[[ Available data open ]]

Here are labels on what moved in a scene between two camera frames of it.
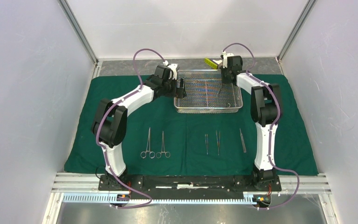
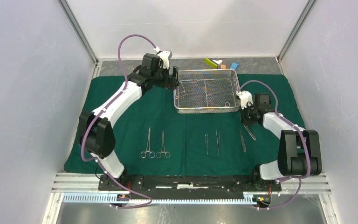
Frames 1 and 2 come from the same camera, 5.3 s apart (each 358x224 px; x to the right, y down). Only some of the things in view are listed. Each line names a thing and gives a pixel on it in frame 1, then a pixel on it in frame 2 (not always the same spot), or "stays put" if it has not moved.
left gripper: [181, 91] to [170, 83]
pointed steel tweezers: [218, 143] stays put
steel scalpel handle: [221, 86] to [250, 132]
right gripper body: [224, 72] to [247, 115]
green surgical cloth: [157, 139] stays put
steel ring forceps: [167, 154] stays put
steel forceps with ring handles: [152, 154] stays put
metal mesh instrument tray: [206, 93] stays put
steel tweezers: [244, 147] stays put
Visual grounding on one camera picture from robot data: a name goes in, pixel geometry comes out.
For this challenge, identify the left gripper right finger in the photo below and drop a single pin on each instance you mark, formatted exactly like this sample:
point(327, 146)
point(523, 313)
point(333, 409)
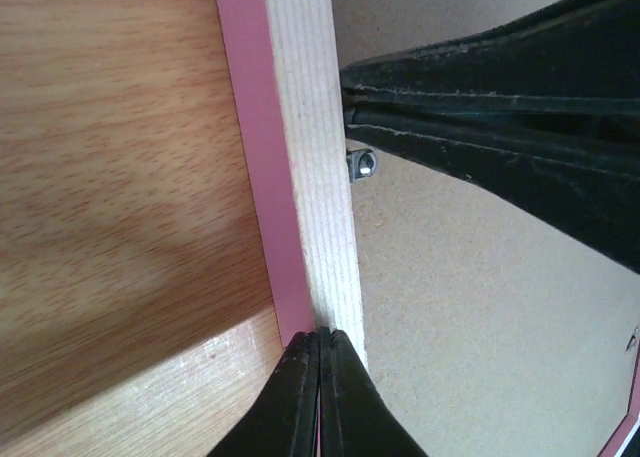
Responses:
point(354, 420)

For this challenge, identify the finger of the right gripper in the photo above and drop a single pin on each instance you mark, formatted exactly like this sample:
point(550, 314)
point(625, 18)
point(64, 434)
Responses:
point(583, 182)
point(571, 56)

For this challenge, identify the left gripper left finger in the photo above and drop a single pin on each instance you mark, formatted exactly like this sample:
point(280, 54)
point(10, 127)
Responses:
point(283, 420)

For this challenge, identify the brown frame backing board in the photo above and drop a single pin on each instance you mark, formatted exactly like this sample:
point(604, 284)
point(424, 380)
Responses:
point(488, 331)

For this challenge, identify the pink picture frame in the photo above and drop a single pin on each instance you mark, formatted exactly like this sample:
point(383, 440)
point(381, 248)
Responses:
point(290, 103)

[[ Available data closed ]]

To do: Report each line in the preceding entries that holds the string "forceps".

Answer to this task:
steel ring forceps: [167, 154] stays put
steel forceps with ring handles: [152, 154] stays put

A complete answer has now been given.